‘It’s not possible to relocate Tokyo Olympics to another city’
• Speculations about Games hurting athletes, says IOC boss
The International Olympic Committee (IOC) President Thomas Bach has stated that relocating the postponed Olympic and Paralympic Games to another city “is not possible” following reports that Florida has offered to host if Tokyo backs out due to the coronavirus pandemic.
Speaking to 200 journalists during a virtual press conference on Wednesday after an IOC Executive Board meeting, which focused largely on preparations for Tokyo 2020, Bach reiterated the IOC’s commitment towards the delivery of a “successful and safe” Games in Tokyo, adding that the many speculations about whether or not the Games will go ahead have only been hurtful.
“Nobody at this moment can predict the health situation in the 206 National Olympic Committees for the time of the Olympic and Paralympic Games from late July until September of this year, not even the most prominent scientists in this area. This leads naturally, you may also say, unfortunately, to many speculations. But all these speculations are hurting the athletes in their preparations, who already have to overcome the challenges in their daily training and competition with all the restrictions they are facing, either in their country or when it comes to traveling.
“So there is a speculation about cancellation, about a plan B, about everything. Some even make the proposal to postpone the Olympic Games in Tokyo to the year 2032. I want to say good luck if you want to discuss this with an athlete that is preparing for the Olympic Games 2021.
“There are some proposals to move it to another city, which for everybody who knows about the complexity of the Olympic Games is not possible during such a short period of time.
“For all these reasons, we are not losing our time and energy on speculations, but we are fully concentrating on the Opening Ceremony of the 23rd of July this year.
“We are not speculating whether the Games are taking place. We are working on how the Games will take place.” On January 25, Florida’s chief financial officer Jimmy Patronis shared on Twitter that he had sent a letter to the IOC, “pitching” Florida as a potential replacement host for Tokyo 2020. “With media reports of leaders in Japan ‘privately’ concluding that they are too concerned about the pandemic for the 2021 Olympics to take place, there is still time to deploy a site selection team to Florida,” he said. Bach, however, said he had not received such letter.

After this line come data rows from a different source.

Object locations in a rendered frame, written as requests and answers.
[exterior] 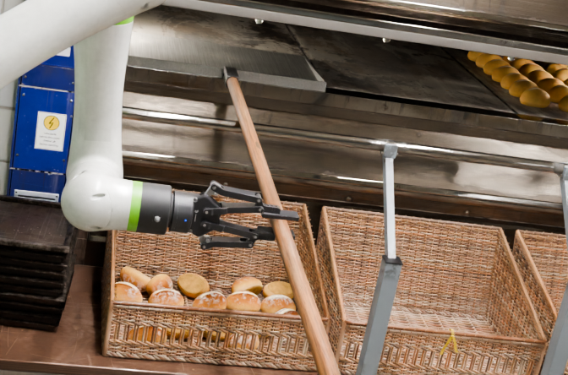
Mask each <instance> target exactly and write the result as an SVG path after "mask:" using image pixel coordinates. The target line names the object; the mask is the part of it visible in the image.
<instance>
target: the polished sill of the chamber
mask: <svg viewBox="0 0 568 375"><path fill-rule="evenodd" d="M124 79H128V80H134V81H141V82H147V83H154V84H166V85H172V86H179V87H185V88H192V89H198V90H210V91H216V92H223V93H229V94H230V92H229V89H228V88H227V87H226V86H225V83H224V80H223V78H217V77H211V76H204V75H198V74H191V73H179V72H173V71H166V70H160V69H153V68H142V67H135V66H129V65H128V60H127V64H126V71H125V77H124ZM238 83H239V86H240V88H241V91H242V93H243V95H248V96H254V97H261V98H267V99H274V100H280V101H292V102H298V103H305V104H311V105H318V106H330V107H336V108H343V109H349V110H356V111H367V112H374V113H380V114H387V115H393V116H400V117H412V118H418V119H425V120H431V121H438V122H449V123H456V124H462V125H469V126H475V127H482V128H494V129H500V130H507V131H513V132H520V133H531V134H538V135H544V136H551V137H557V138H564V139H568V121H566V120H560V119H553V118H547V117H535V116H529V115H523V114H516V113H510V112H504V111H492V110H486V109H480V108H473V107H467V106H456V105H449V104H443V103H437V102H431V101H419V100H413V99H406V98H400V97H394V96H388V95H376V94H370V93H363V92H357V91H350V90H339V89H332V88H325V92H323V91H317V90H305V89H299V88H292V87H286V86H280V85H273V84H261V83H255V82H248V81H242V80H239V81H238Z"/></svg>
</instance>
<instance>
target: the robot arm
mask: <svg viewBox="0 0 568 375"><path fill-rule="evenodd" d="M165 1H166V0H27V1H25V2H23V3H21V4H20V5H18V6H16V7H14V8H12V9H10V10H9V11H7V12H5V13H3V14H0V90H1V89H2V88H3V87H5V86H6V85H8V84H10V83H11V82H13V81H14V80H16V79H17V78H19V77H20V76H22V75H23V74H25V73H27V72H29V71H30V70H31V69H32V68H35V67H36V66H38V65H40V64H41V63H43V62H45V61H46V60H48V59H49V58H51V57H54V56H55V55H57V54H58V53H60V52H62V51H64V50H66V49H68V48H69V47H71V46H74V121H73V131H72V138H71V145H70V151H69V157H68V165H67V170H66V178H67V181H66V184H65V187H64V189H63V192H62V196H61V207H62V211H63V214H64V216H65V218H66V219H67V220H68V222H69V223H70V224H71V225H73V226H75V227H76V228H78V229H80V230H82V231H109V230H118V231H135V232H143V233H150V234H157V235H165V234H166V233H167V227H168V228H169V231H175V232H182V233H192V234H194V235H196V236H198V237H199V242H200V247H201V249H202V250H205V249H208V248H212V247H238V248H252V247H253V246H254V243H255V241H256V240H267V241H274V240H275V238H276V237H275V234H274V231H273V229H272V227H269V226H257V229H256V228H254V229H253V228H249V227H246V226H241V225H237V224H233V223H230V222H227V221H224V220H222V219H220V217H221V215H226V214H244V213H261V216H262V217H263V218H271V219H278V220H293V221H299V216H298V212H296V211H288V210H281V208H280V206H278V205H274V204H264V203H262V198H261V196H260V194H259V193H255V192H250V191H247V190H242V189H238V188H234V187H227V186H223V185H221V184H220V183H219V182H216V181H214V180H212V181H211V182H210V186H209V188H208V189H207V190H206V192H202V193H188V192H181V191H174V192H173V193H172V187H171V186H170V185H164V184H157V183H150V182H137V181H130V180H125V179H123V158H122V105H123V86H124V77H125V71H126V64H127V59H128V49H129V44H130V39H131V34H132V29H133V22H134V16H135V15H137V14H140V13H143V12H144V11H147V10H149V9H152V8H154V7H157V6H159V5H160V4H162V3H164V2H165ZM218 194H220V195H221V196H225V197H229V198H235V199H240V200H243V201H248V202H252V203H226V202H217V201H216V200H215V199H213V198H212V197H211V195H218ZM211 231H219V232H223V231H224V232H227V233H230V234H233V235H237V236H208V235H205V234H207V233H209V232H211ZM238 236H243V237H238Z"/></svg>
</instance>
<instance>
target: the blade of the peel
mask: <svg viewBox="0 0 568 375"><path fill-rule="evenodd" d="M128 65H129V66H135V67H142V68H153V69H160V70H166V71H173V72H179V73H191V74H198V75H204V76H211V77H217V78H222V76H223V71H224V67H230V68H235V69H236V70H237V72H238V76H239V80H242V81H248V82H255V83H261V84H273V85H280V86H286V87H292V88H299V89H305V90H317V91H323V92H325V88H326V84H327V82H326V81H325V80H324V79H323V78H322V76H321V75H320V74H319V73H318V72H317V70H316V69H315V68H314V67H313V66H312V64H311V63H310V62H309V61H308V60H307V59H306V57H305V56H300V55H294V54H288V53H282V52H271V51H265V50H259V49H253V48H247V47H240V46H229V45H222V44H216V43H210V42H204V41H193V40H187V39H181V38H175V37H168V36H162V35H151V34H145V33H139V32H133V31H132V34H131V39H130V44H129V49H128Z"/></svg>
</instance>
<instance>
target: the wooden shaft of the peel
mask: <svg viewBox="0 0 568 375"><path fill-rule="evenodd" d="M227 86H228V89H229V92H230V95H231V97H232V102H233V105H234V108H235V111H236V113H237V116H238V121H239V124H240V127H241V129H242V132H243V137H244V140H245V143H246V145H247V148H248V153H249V156H250V159H251V161H252V164H253V168H254V172H255V175H256V177H257V180H258V184H259V188H260V191H261V193H262V196H263V200H264V202H265V204H274V205H278V206H280V208H281V210H283V208H282V206H281V202H280V199H279V197H278V194H277V191H276V188H275V185H274V183H273V180H272V177H271V174H270V171H269V168H268V166H267V163H266V160H265V156H264V154H263V151H262V149H261V146H260V143H259V139H258V137H257V134H256V132H255V129H254V125H253V122H252V120H251V117H250V115H249V110H248V108H247V105H246V103H245V100H244V98H243V93H242V91H241V88H240V86H239V83H238V80H237V79H236V78H234V77H231V78H229V79H228V80H227ZM270 223H271V225H272V229H273V231H274V234H275V237H276V241H277V245H278V247H279V250H280V253H281V258H282V261H283V263H284V266H285V269H286V272H287V277H288V279H289V282H290V285H291V287H292V293H293V295H294V298H295V301H296V304H297V307H298V311H299V314H300V317H301V320H302V323H303V327H304V330H305V333H306V336H307V339H308V342H309V346H310V350H311V352H312V355H313V358H314V362H315V366H316V368H317V371H318V374H319V375H341V374H340V371H339V368H338V366H337V363H336V359H335V357H334V354H333V351H332V349H331V346H330V341H329V340H328V337H327V334H326V332H325V327H324V325H323V323H322V320H321V317H320V313H319V310H318V308H317V306H316V303H315V300H314V296H313V293H312V291H311V289H310V286H309V282H308V279H307V276H306V274H305V272H304V269H303V265H302V262H301V259H300V257H299V255H298V250H297V248H296V245H295V242H294V240H293V238H292V233H291V231H290V228H289V225H288V223H287V221H286V220H278V219H271V218H270Z"/></svg>
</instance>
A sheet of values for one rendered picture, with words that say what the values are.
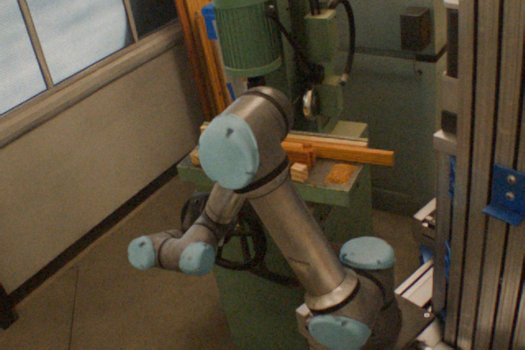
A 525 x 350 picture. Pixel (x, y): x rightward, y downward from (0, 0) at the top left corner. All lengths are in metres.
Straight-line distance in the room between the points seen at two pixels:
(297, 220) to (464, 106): 0.36
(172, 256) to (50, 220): 1.79
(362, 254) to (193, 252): 0.36
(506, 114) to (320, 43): 0.95
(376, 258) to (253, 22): 0.78
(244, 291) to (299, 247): 1.13
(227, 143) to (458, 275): 0.61
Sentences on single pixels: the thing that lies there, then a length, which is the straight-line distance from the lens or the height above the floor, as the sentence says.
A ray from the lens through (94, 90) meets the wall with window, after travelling 3.01.
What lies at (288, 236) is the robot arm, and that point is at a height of 1.20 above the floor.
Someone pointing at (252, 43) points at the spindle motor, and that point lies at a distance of 1.65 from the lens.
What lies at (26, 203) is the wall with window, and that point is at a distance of 2.90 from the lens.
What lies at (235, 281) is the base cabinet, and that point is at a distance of 2.13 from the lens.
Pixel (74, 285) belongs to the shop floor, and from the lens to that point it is 3.03.
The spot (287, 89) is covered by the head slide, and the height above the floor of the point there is 1.08.
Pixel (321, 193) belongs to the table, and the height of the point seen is 0.88.
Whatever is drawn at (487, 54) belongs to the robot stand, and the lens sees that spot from 0.99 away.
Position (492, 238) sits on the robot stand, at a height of 1.10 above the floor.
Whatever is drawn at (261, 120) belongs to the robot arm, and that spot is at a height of 1.41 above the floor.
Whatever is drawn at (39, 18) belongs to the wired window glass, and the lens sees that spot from 2.89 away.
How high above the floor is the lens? 1.85
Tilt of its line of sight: 31 degrees down
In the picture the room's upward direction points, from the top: 10 degrees counter-clockwise
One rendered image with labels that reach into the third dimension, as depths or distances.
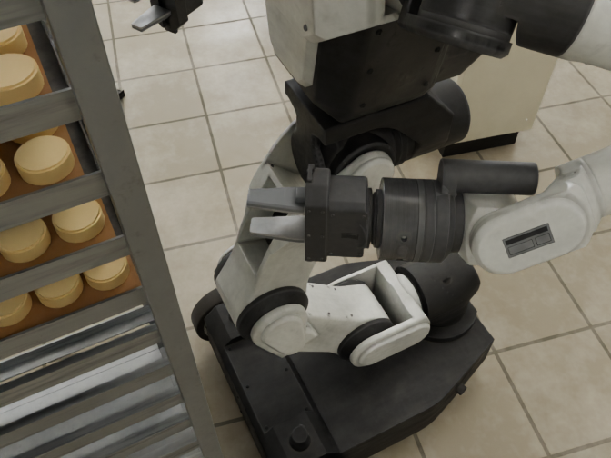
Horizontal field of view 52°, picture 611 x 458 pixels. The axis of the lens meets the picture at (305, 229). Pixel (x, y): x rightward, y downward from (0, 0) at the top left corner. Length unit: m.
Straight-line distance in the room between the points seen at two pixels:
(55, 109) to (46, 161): 0.09
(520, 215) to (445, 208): 0.07
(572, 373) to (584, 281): 0.32
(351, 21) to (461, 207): 0.23
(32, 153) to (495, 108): 1.75
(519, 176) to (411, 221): 0.12
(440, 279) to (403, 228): 0.87
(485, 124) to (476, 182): 1.57
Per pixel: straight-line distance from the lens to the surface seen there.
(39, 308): 0.76
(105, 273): 0.74
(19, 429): 0.89
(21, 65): 0.57
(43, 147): 0.63
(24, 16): 0.49
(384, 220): 0.63
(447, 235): 0.64
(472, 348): 1.62
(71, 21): 0.46
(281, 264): 1.07
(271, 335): 1.14
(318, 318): 1.28
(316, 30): 0.71
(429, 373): 1.57
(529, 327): 1.91
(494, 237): 0.63
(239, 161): 2.23
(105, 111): 0.50
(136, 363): 1.63
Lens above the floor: 1.55
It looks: 51 degrees down
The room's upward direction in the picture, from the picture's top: straight up
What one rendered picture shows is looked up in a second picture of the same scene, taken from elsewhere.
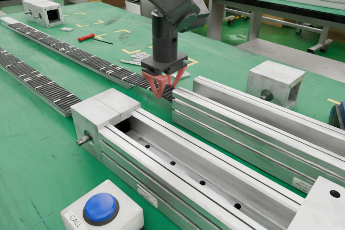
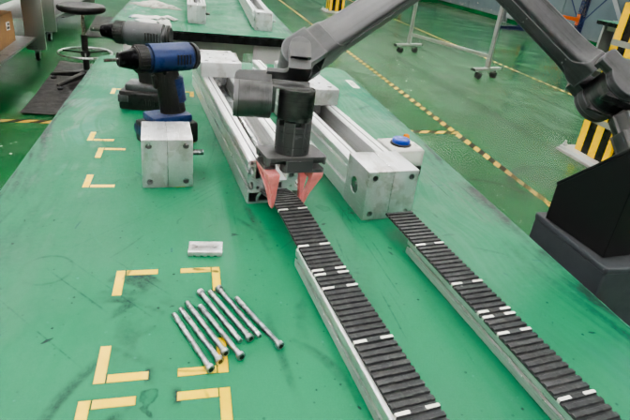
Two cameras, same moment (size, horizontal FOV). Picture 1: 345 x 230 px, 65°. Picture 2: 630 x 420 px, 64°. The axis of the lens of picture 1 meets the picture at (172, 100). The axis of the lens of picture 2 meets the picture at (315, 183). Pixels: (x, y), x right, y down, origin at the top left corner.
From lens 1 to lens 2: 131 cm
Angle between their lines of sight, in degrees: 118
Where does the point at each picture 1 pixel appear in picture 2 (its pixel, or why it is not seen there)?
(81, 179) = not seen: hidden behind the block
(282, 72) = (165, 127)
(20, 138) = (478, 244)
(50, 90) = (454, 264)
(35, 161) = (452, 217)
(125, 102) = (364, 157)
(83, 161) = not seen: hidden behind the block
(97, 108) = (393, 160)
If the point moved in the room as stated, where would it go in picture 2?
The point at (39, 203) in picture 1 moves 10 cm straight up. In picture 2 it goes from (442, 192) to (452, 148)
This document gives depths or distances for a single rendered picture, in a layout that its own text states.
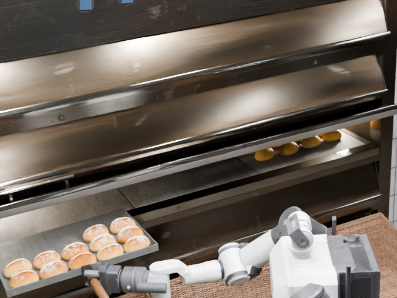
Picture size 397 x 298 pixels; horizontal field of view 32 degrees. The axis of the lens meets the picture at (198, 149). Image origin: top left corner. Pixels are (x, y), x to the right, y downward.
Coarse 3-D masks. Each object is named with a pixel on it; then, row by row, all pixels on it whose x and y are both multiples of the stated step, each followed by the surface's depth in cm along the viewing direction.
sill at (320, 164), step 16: (368, 144) 323; (320, 160) 310; (336, 160) 311; (352, 160) 315; (256, 176) 300; (272, 176) 299; (288, 176) 302; (208, 192) 289; (224, 192) 290; (240, 192) 294; (144, 208) 280; (160, 208) 279; (176, 208) 282
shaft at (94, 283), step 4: (92, 280) 231; (96, 280) 230; (92, 284) 229; (96, 284) 228; (100, 284) 229; (96, 288) 227; (100, 288) 226; (96, 292) 226; (100, 292) 224; (104, 292) 224; (100, 296) 223; (104, 296) 222; (108, 296) 223
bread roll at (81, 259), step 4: (80, 252) 242; (84, 252) 242; (88, 252) 243; (76, 256) 241; (80, 256) 240; (84, 256) 241; (88, 256) 241; (92, 256) 242; (72, 260) 240; (76, 260) 240; (80, 260) 240; (84, 260) 240; (88, 260) 241; (92, 260) 242; (72, 264) 240; (76, 264) 240; (80, 264) 240; (84, 264) 240; (72, 268) 240
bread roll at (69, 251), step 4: (72, 244) 248; (76, 244) 247; (80, 244) 248; (84, 244) 249; (64, 248) 247; (68, 248) 246; (72, 248) 246; (76, 248) 246; (80, 248) 247; (84, 248) 248; (88, 248) 250; (64, 252) 246; (68, 252) 246; (72, 252) 246; (76, 252) 246; (64, 256) 246; (68, 256) 246; (72, 256) 246; (68, 260) 247

The IOC President said in the last couple of days he had consultation calls with the International Federations, the National Olympic Committees and got reports from the athletes representatives, who all gave assurances of their commitment to Tokyo 2020.
“All 206 NOCs, all the IFs and the athletes are standing behind these Olympic Games,” Bach reckoned. “The same commitment we see on the Japanese side with the Japanese Government, the Organising Committee and the Japanese Olympic Committee.”
Bach highlighted that COVID-19 countermeasures for multiple scenarios have been put together for Tokyo 2020, but “it is too early” to say which of them would be appropriate for the Games. The first version of the “playbooks”, which will explain the measures for the different stakeholder groups, would be available early next month. The playbooks will be updated constantly.
“We are gaining even more confidence from the effectiveness of the countermeasures which are being applied right now at sports events across the world,” Bach said. “We have seen this during the winter season. More than 7,000 events have been organised by the International Federations with 175,000 COVID tests, and only 0.18 were positive.”
Having fewer events or athletes in Tokyo is not part of the plan for the Games, according to Bach. “We are working on the basis of having all athletes in Tokyo for all events. We won’t destroy the Olympic dream of any athlete. We have to concentrate on the essentials. These are the field of play and a fair and safe competition. This is why I’m saying we are fighting this fight against the virus for and like the Olympic athletes.”
Regarding the athlete quota places for Tokyo, IOC Sports Director Kit McConnell explained that 61 per cent have already been allocated. It was 57 per cent at the time the Games were postponed in March last year. 25 per cent will be assigned during the remaining qualification period, while the final 14 per cent will be selected based on rankings as per the respective qualification system for each sport.